Hipotireoidismo e hipertireoidismo: qual a diferença?


5 coisas que você precisa saber sobre doenças na tireoide.

Mulher com a mão no pescoço e cabeça para cima

 

A Sociedade Brasileira de Endocrinologia faz um alerta para o aumento de casos de doenças na tireoide que podem causar desde mudanças no corpo como o emagrecimento rápido ou o ganho de peso (por isso, é comum ouvir pessoas dizerem que “tireoide engorda”, por exemplo), até sintomas bem mais graves.

Para esclarecer mais sobre os mitos e as verdades acerca da doença da tireoide, a Dra. Rejane Belchior, endocrinologista da Unimed Fortaleza, responde as dúvidas mais frequentes sobre o tema.

1. Quais são as principais doenças da tireoide?

As doenças da tireoide podem envolver a função da tireoide ou provocar o aparecimento de nódulos. A função da tireoide pode estar aumentada ou diminuída, como nos casos do hipertireoidismo e hipotireoidismo, como pode acontecer, além das questões hormonais, o surgimento de nódulos benignos ou malignos.

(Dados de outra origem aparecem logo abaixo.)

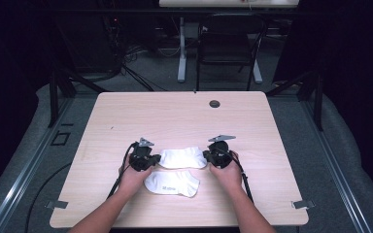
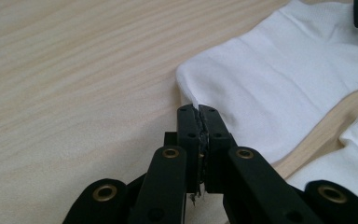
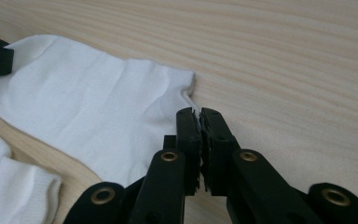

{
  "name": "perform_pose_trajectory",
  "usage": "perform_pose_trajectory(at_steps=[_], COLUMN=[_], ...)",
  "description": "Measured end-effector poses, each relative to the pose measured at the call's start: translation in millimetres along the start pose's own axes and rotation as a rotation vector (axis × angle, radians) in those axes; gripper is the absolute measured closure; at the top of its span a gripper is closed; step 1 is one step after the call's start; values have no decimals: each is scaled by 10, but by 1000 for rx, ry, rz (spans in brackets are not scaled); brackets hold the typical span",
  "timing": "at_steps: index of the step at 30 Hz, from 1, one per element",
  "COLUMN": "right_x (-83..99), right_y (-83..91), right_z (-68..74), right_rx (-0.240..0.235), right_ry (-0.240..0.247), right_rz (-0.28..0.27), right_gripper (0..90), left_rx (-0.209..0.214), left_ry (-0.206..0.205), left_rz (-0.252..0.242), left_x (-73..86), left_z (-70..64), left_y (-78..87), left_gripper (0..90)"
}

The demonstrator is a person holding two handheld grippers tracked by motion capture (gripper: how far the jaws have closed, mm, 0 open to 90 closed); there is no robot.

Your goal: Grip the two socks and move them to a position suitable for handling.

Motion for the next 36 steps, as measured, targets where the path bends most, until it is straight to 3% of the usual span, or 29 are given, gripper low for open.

2. Qual a diferença entre o hipotireoidismo e o hipertireoidismo? E como identificar ou quais os sintomas dos distúrbios da tireoide?

Hipotireoidismo:

É a deficiência do hormônio da tireoide. A principal causa é a tireoidite de hashimoto, uma doença autoimune causada por fator genético, diminuindo a função da tireoide, ficando com pouco hormônio. É identificada clinicamente, são sintomas: a sonolência, queda de cabelo e unhas fracas, por exemplo. Porém, a confirmação do diagnóstico se dá por meio de exame de sangue.

Hipertireoidismo:

Conhecido popularmente como “tireoide alta”, é o excesso do hormônio da tireoide, provocando a aceleração do metabolismo. A doença da tireoide afeta a alimentação, pois é comum o paciente ter perda de peso, tremor nas mãos e coração acelerado.

Tabela comparativa de sintomas entre Hipotireoidismo e Hipertireoidismo

3. Como identificar nódulo na tireoide? Há tratamento para tireoide?

Médica com equipamento de ultrassom no pescoço de uma mulher

Durante a apalpação é possível identificar nódulos maiores de 1cm. Por isso, a identificação se dá, na maioria das vezes, pelo ultrassom da tireoide. Caso seja observado, o médico verifica a necessidade ou não de punção (procedimento para obter uma boa amostra da lesão suspeita) para identificar a natureza do nódulo.

4. Quando é necessário operar?

Os casos mais comuns são de nódulos benignos, que em geral, não são casos para cirurgia (tireoidectomia), mas apenas acompanhamento com o profissional. Nas mulheres com 40 anos de idade, por exemplo, a prevalência é de 35%, aumentando para 50% a prevalência em mulheres acima dos 50 anos.

5. Os distúrbios da tireoide têm cura?

Embora não haja cura definitiva para a doença, com o controle, é possível que o paciente tenha uma vida normal.